Yes, I know I did a Pagan art post last year. Yes, I know Quakers aren’t exactly known for their artwork. Nevertheless, there are Quaker artists, and I have three pieces of Quaker art to share with you today (with thanks to the people who put these images online). You may have seen them before, and they might not be representative; I picked them for my own idiosyncratic reasons.
The first is J. Doyle Penrose’s 1916 painting The Presence in the Midst, known to me as the Jesus ghost picture.
I might have doubts about Jesus, and be glad that we dress differently and have mixed seating and cushions and no recorded ministers, but I still find that this picture captures something about what it is like to be in a gathered or covered Meeting for Worship (one which is going well and Doing Its Thing).
(Image from Arch Street Friends.)
My other two pieces of ‘art’ are actually more like architecture: I’ll illustrate them, but you’d have to visit to really get the idea.
The first is a Meeting House, Come-to-Good Meeting House in Cornwall. (The name is apparently a corruption of something in Cornish, but it has a certain ring to it.) It wasn’t, I think, thought of as very special at the time when it was built; it was just a normal building for that time and place. Now, like many other meeting houses in the country, it’s a historic building with all the charms and challenges which that involves.
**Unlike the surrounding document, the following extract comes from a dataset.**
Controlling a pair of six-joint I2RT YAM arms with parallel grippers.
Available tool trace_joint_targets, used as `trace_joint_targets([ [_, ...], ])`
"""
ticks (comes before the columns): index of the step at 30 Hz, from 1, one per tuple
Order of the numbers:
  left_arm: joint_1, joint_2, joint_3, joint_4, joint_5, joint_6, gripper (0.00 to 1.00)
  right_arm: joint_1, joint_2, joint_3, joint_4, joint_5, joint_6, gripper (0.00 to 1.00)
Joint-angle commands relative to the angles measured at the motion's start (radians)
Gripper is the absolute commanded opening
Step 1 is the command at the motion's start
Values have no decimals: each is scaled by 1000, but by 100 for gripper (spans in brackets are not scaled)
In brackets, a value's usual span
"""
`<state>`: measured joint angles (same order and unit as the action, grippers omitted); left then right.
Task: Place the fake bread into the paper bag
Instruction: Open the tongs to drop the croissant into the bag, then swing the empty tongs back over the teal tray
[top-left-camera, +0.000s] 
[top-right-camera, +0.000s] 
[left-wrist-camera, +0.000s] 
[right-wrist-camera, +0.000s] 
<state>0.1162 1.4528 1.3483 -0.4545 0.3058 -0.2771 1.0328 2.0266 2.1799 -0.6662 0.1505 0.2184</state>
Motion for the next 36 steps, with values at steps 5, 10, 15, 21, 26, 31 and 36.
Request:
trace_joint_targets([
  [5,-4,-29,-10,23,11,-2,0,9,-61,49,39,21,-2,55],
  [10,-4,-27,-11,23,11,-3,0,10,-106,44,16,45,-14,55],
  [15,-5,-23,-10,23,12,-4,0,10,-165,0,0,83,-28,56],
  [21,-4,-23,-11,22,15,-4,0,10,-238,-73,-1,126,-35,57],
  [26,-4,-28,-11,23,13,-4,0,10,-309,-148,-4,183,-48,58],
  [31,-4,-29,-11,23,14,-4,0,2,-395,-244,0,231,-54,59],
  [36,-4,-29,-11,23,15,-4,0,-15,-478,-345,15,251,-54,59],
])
We visited relatively often during my childhood, and I remember the excitement of climbing into the gallery, and the smell of thatch. Inside (there are a few good pictures in a Google image search), it looks not so dissimilar from the meeting house in Penrose’s painting.
(Image from Wikipedia.)
My final piece of Quaker art today is James Turrell’s Deer Shelter Skyspace, in the Yorkshire Sculpture Park.
The Skyspace is essentially a box – a square white room – with a hole in the top – a window in the very thin ceiling which creates the illusion of ‘sky’ as a picture, or directly in the top of the box. It’s both an exploration of the classic Quaker use of ‘Light’ as a metaphor, and a place which encourages connection to the Light.
(Image from Go Inside To Greet The Light, a Facebook page for the film made about the Skyspace.)
There’s a lot of other Quaker art, but hopefully this provides a taster.